To expand on that a bit, Homer's version was composed during his lifetime, which was the seventh or eighth century BC.
However, versions of the story circulated for some time before that, and some scholars think he didn't write the poem as much as he simply compiled a single version from oral folk transmission.
What's more, some ancient traditions held that Homer was blind, which would have meant he composed orally and that his poem was written down by someone else.
Posted by gbeatty on March 21, 2007 at 1:36 AM (Answer #1)
High School Teacher
The answer to your question is explored in depth in Bernard Knox's introduction to Robert Fagles's translation. According to Professor Knox, the earliest examples of Greek writing go back to around 725-675 BCE, and that is believed to be the time of that The Iliad was committed to writing. The Odyssey is believed to have been composed sometime later.

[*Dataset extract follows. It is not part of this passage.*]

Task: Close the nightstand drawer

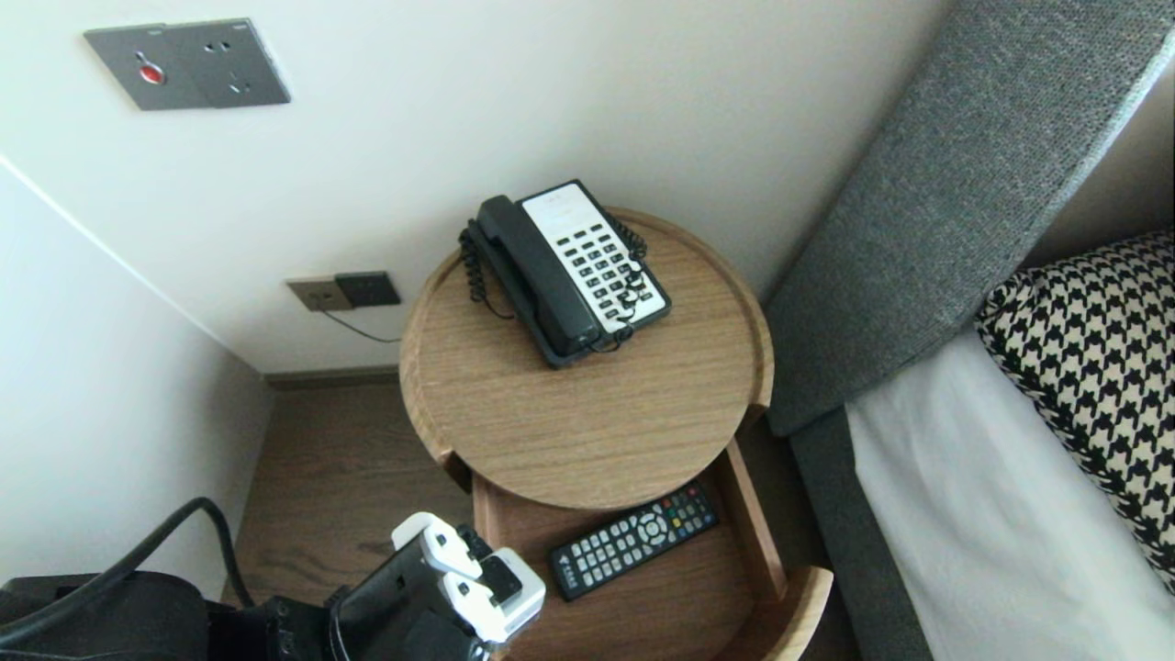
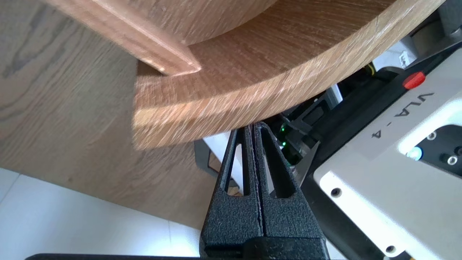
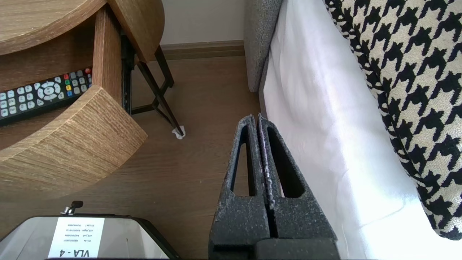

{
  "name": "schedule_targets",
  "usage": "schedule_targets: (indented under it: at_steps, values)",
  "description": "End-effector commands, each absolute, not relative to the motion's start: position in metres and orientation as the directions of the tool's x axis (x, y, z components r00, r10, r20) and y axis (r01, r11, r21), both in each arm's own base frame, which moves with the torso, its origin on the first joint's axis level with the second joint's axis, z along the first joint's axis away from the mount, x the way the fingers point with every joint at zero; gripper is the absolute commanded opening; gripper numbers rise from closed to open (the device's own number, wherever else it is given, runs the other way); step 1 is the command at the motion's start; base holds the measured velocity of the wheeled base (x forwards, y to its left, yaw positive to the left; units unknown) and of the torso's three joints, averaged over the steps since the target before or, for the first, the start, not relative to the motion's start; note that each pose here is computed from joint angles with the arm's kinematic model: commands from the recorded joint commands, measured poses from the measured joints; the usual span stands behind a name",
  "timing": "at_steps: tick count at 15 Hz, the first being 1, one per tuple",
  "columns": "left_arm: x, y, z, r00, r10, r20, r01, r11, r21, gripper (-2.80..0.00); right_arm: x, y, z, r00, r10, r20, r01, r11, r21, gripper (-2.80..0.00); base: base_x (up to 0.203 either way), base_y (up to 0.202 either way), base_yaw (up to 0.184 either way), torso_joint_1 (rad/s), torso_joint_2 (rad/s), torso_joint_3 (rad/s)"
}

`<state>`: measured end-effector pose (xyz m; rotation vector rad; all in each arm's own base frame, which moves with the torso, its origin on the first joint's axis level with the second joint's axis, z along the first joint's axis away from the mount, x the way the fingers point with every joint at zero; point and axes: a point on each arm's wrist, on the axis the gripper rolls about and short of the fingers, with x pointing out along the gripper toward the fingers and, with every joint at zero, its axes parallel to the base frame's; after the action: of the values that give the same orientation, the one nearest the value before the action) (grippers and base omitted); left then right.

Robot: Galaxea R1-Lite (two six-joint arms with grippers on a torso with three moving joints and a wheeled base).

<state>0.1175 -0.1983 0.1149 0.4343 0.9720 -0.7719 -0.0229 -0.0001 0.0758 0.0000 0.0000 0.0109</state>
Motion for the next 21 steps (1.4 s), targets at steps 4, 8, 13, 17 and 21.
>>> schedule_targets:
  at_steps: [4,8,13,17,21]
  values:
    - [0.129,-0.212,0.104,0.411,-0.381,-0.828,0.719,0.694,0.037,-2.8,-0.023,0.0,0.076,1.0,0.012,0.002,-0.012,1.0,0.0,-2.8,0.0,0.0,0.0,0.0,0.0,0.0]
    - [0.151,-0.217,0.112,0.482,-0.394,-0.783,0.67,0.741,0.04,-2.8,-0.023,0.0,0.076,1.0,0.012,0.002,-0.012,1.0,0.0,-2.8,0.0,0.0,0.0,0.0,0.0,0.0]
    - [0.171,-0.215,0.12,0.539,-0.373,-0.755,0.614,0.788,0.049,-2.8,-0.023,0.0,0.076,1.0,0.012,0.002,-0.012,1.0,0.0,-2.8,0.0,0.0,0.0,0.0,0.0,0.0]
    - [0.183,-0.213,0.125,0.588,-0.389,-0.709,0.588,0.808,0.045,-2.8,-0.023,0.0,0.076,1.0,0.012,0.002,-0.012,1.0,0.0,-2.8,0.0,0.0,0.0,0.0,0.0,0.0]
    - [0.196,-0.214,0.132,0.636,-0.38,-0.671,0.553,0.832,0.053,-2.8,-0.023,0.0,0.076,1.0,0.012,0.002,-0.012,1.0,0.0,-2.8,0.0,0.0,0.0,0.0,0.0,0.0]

The most reliable theory, according to Knox, is that the poem was composed orally, and over an extended period of time committed to writing.
As to the argument that Homer simply strung together a collection of ancient tales, Professor Knox debunks that theory. The structure of the poem is too sophistocated, particularly in terms of chronology, to have been a compilation.
So to answer your question briefly, you could safely say, as Gbeatty suggests below, the seventh or eighth century BCE. It was originally performed entirely from memory, and that the written text probably evolved over considerable period of time.
Posted by alanrice on May 18, 2007 at 2:53 AM (Answer #2)
Since the answers so far were good, I would just like to add a few things about the oral nature of poetry. Some people might believe that Homer's Iliad an Odyssey are too long for there to be any accurate transmission from oral poetry to written language. This is a reasonable assumption when you consider the length of these poems, but a scholar by the name of Milman Parry was able to prove that oral poetry could be recited from generation to generation from memory. He made his case from studying Slavic bards that recounted their tales. So, if Milman Parry is correct, much of Homer could have been preserved in oral form before it was committed to writing, probably sometime in the 700s.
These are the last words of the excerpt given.